Como si el país resistiera cualquier cosa, estamos atravesando por un periodo en el que todo el mundo parece dispuesto a aportar su propia cuota de egoísmo político, justificado por la enorme importancia de sus intereses o por la trascendencia notable de sus ideas. Todo cae en blandito: los medios se están convirtiendo en una verdadera Caja de Pandora, mientras el gobierno se aferra tercamente en esa confusión ya tan suya que consiste en creer que la política económica sirve para establecer todas las prioridades, en tanto que los poderosos de todo cuño compiten en los mercado políticos de cortísimo plazo por unas acciones que cada día valen menos. Estamos viviendo así una suerte de alucinación combinada entre la Teoría económica de la democracia y las leyes de Einstein, que se sostiene en el supuesto de que el poder no se crea ni se destruye, sólo se transforma.
Nada más falso. Si nuestras élites creen que la competencia de frases, de conjeturas, de acusaciones múltiples y de presiones con la que están poblando la vida política del país ha de permitir que, a la postre, el poder se traslade de unas manos a otras como si fuera un objeto, están completamente equivocadas.

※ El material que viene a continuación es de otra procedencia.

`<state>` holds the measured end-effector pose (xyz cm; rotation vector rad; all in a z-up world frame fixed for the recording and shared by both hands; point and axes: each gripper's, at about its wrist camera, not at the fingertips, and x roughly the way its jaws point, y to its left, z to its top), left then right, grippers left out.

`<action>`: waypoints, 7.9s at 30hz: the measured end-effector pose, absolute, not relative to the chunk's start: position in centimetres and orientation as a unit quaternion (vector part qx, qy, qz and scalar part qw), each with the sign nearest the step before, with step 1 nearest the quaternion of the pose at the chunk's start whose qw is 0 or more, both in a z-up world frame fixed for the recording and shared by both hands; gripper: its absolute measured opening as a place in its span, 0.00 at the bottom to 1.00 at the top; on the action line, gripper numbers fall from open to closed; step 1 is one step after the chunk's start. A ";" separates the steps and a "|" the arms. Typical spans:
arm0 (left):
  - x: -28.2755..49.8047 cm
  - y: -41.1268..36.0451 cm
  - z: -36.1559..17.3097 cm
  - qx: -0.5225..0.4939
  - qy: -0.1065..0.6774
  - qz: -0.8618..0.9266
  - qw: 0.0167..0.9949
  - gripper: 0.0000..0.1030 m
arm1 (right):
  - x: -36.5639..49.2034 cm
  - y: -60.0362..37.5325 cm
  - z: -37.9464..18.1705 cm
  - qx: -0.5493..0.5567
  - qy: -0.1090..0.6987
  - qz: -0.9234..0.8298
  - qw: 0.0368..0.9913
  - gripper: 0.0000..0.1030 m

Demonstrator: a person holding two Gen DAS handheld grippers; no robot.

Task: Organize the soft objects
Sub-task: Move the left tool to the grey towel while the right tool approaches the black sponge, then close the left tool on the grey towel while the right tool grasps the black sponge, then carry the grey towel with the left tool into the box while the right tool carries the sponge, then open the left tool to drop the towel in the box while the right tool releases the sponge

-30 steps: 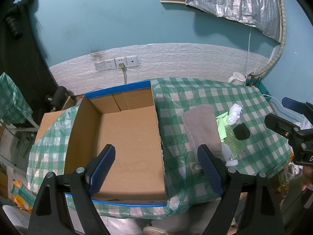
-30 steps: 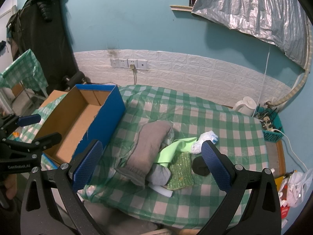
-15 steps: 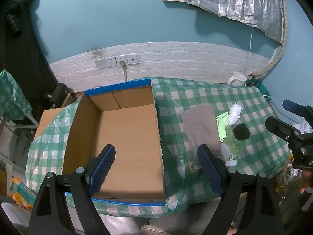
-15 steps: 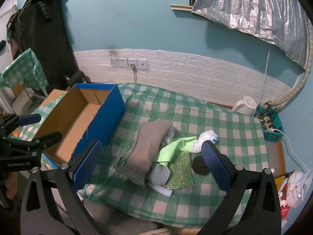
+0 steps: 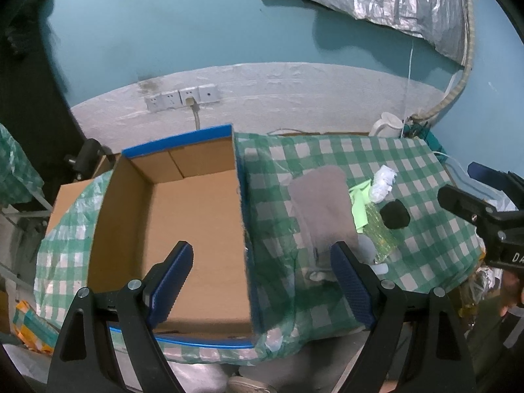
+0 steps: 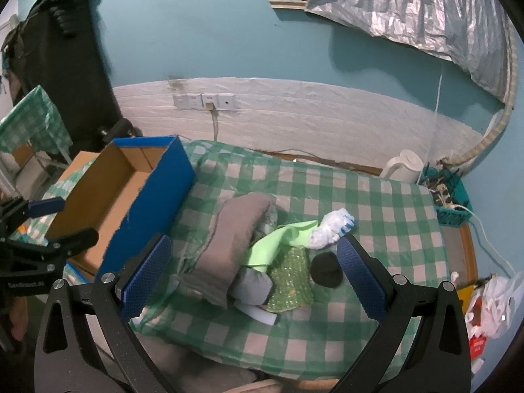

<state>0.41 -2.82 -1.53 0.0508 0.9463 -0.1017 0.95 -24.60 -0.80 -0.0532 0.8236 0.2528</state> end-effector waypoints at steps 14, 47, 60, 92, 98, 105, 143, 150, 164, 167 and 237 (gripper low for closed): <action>2.1 -5.3 -3.2 0.037 0.484 -0.057 0.872 0.84 | 3.0 -28.2 -1.9 0.004 0.422 0.096 0.901 0.98; 8.1 -11.4 -8.7 0.045 0.540 -0.064 0.838 0.84 | 10.5 -33.8 -12.5 0.023 0.526 0.039 0.849 0.96; 10.6 -12.2 -12.5 0.004 0.583 -0.072 0.810 0.84 | 12.3 -33.7 -16.9 -0.002 0.555 0.045 0.830 0.95; 11.3 -13.0 -16.9 0.025 0.615 -0.076 0.784 0.64 | 11.6 -32.4 -18.8 0.019 0.587 0.088 0.805 0.41; 10.9 -12.0 -16.2 0.003 0.610 -0.089 0.787 0.47 | 10.8 -32.3 -18.1 0.023 0.582 0.087 0.808 0.41; 10.5 -11.4 -15.6 0.006 0.605 -0.091 0.791 0.17 | 10.1 -31.8 -17.3 0.028 0.579 0.088 0.810 0.41; 5.2 -9.0 -7.2 0.053 0.507 -0.063 0.858 0.15 | 6.1 -27.6 -7.6 0.014 0.515 0.119 0.849 0.41; 4.2 -8.0 -4.5 0.056 0.485 -0.058 0.871 0.15 | 5.8 -25.5 -5.8 0.002 0.501 0.136 0.855 0.41; 3.1 -3.4 -0.9 0.013 0.454 -0.042 0.890 0.15 | 5.7 -18.7 -2.8 -0.024 0.480 0.184 0.857 0.41; 3.0 -1.9 -1.0 0.004 0.454 -0.035 0.890 0.15 | 5.8 -17.0 -2.4 -0.030 0.478 0.195 0.856 0.41; 2.9 9.1 -6.0 -0.029 0.493 0.064 0.867 0.47 | 7.3 -4.8 -5.2 -0.078 0.503 0.232 0.829 0.67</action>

A diferencia de la energía, el poder tiene que construirse pues su esencia reside en las voluntades humanas: no se trata de algo que esté fuera de las relaciones sociales, sino precisamente del modo en que se resuelven los conflictos dentro de esas relaciones. No importa qué teoría se utilice para explicarlo, que todas coinciden en que el poder no es autónomo: si se prefiere hablar del ``espíritu del pueblo'', de las raíces de la naturaleza humana, de la conciencia común, de los medios de producción y la lucha de clases o de las estructuras y los aparatos de conveniencia mutua, etcétera, de todos modos el resultado es en esta materia exactamente el mismo: el poder es una creación de las relaciones sociales, y en consecuencia no debe confundírsele con una especie de pastel de tres leches. Si no hay un esfuerzo consciente por construir y por mantener las redes que le dan vida, puede diluirse en la nada, y entonces los protagonistas ya no tendrán motivos para seguir peleando. Después de todo, nunca faltarán los que quieran atribuirse heróicamente la reconstrucción de la patria después, naturalmente, de haberle dado al traste.

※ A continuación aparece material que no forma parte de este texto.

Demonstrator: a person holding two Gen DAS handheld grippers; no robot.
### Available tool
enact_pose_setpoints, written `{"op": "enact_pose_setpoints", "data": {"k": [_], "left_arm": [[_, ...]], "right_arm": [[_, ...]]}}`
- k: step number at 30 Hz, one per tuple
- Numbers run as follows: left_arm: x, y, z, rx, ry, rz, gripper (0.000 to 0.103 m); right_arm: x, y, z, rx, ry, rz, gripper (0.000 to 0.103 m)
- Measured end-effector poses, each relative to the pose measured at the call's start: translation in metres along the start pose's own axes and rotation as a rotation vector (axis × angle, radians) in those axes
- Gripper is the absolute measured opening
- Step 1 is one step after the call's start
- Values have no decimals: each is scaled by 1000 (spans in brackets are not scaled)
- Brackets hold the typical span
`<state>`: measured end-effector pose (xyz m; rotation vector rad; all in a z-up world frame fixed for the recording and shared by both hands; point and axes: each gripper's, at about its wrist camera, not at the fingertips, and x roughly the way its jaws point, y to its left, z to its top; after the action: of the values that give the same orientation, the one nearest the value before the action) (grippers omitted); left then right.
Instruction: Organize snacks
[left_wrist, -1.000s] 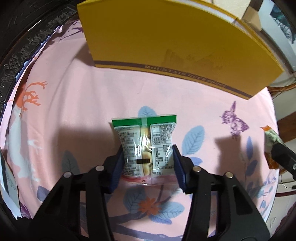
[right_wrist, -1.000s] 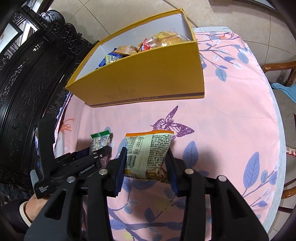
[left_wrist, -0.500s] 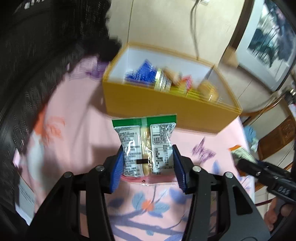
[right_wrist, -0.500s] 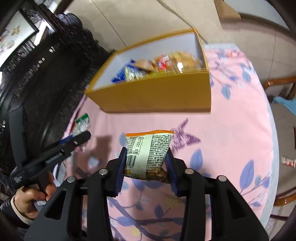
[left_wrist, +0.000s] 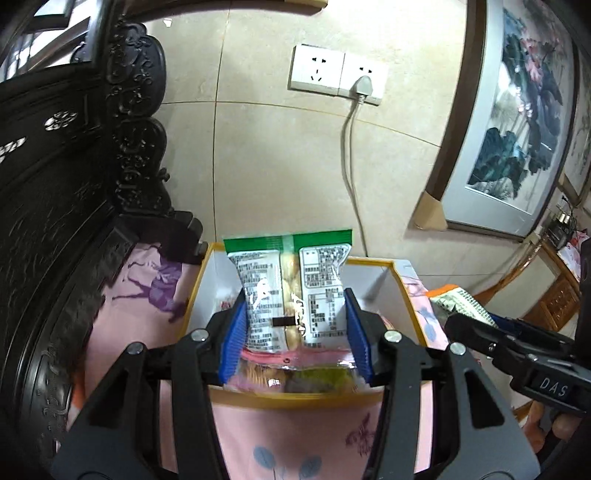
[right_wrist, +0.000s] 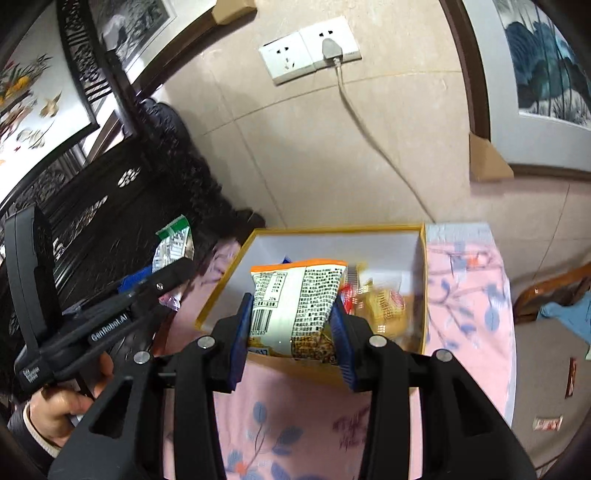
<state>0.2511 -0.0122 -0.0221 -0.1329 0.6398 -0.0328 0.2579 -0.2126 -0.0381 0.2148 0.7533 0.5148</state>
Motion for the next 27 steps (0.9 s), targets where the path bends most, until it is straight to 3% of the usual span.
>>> {"op": "enact_pose_setpoints", "data": {"k": [6, 8, 9, 10, 11, 12, 14, 17, 27], "left_arm": [[49, 14, 8, -18, 64, 48, 50], [62, 18, 5, -24, 95, 65, 54], [68, 20, 4, -24, 114, 69, 77], [72, 22, 1, -24, 131, 89, 93], [73, 24, -1, -25, 127, 127, 101], [72, 25, -3, -19, 124, 143, 101], [73, 26, -5, -6, 142, 141, 101], [74, 30, -9, 9, 178, 159, 101], [52, 25, -6, 33, 135, 179, 101]], "right_arm": [[44, -13, 13, 2, 47, -43, 41], [61, -15, 12, -13, 78, -65, 46], [71, -16, 11, -29, 111, -101, 53], [77, -16, 9, -41, 131, -138, 75], [79, -15, 8, -41, 129, -158, 95], [78, -16, 6, -36, 115, -173, 102], [77, -17, 2, -32, 116, -193, 102], [82, -19, -3, -24, 186, -223, 102], [64, -15, -7, -28, 167, -229, 102]]}}
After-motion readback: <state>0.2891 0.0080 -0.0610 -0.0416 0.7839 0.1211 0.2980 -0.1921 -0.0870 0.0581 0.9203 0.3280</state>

Tengo para mí que hemos ido perdiendo la capacidad de sorpresa, tanto como nuestras élites la prudencia: esa virtud que consiste en reconocer los límites propios. No se trata de defender lastimosamente el statu quo, que de todas maneras ya no hay tal cosa (defender el statu quo en este momento sería defender la ausencia del quo desde el status), sino de subrayar simple y llanamente que entre todos nos estamos cargando al país, por tercos. Cualquier evaluación objetiva y serena se puede formular una cosa semejante? que hagamos en esta hora, lleva irremediablemente a la depresión: la economía no acaba de funcionar, a nadie le alcanza el dinero y encima tenemos que ahorrar (de dónde, señor Presidente?); la sociedad está más pobre pero sobre todo más desigual que nunca en lo que va de este siglo, si hemos de hacer caso a las cifras que nos ha propuesto Julio Boltvinik; las relaciones con Estados Unidos se han convertido en un galimatías de policías, narcotraficantes y brownies, mientras los europeos nos siguen exigiendo que seamos demócratas, prósperos y bonitos para que no les dé pena; y nuestra justicia francamente no logra salir de sus propias trampas. Estoy perfectamente consciente de que el recuento anterior está muy lejos de ser una evaluación académica y seria, pero en cambio está bastante cerca de la mayor parte de nuestras angustias. Y entre tando, ya se nos escapó esa sensación de sentirnos parte del primer mundo menos mal, ya se nos está acabando hasta la esperanza de mejorar nuestra calidad de vida en lo poquito que resta del siglo y, por si fuera poco, además se nos está diluyendo la posibilidad de defender la política mediante un arreglo civilizado que nos empuje algún día hasta la democracia. Es desesperante.
Pero las élites siguen jugando con la piñata: dale y dale, creyendo que cuando la rompan saldrán dulces y juguetitos para ellos solos. No es cierto: esa piñata es lo único que tenemos y hace tiempo que está vacía. De modo que ya va siendo hora de que guarden sus palos, al menos mientras la reparamos. La situación es seriamente angustiosa: ni las políticas del gobierno ni las respuestas de quienes pueden confrontarlas están sirviendo para imaginar a la patria en los albores del siglo XXI. Y yo no sé usted, pero yo sí quiero seguir siendo mexicano, a pesar de todo.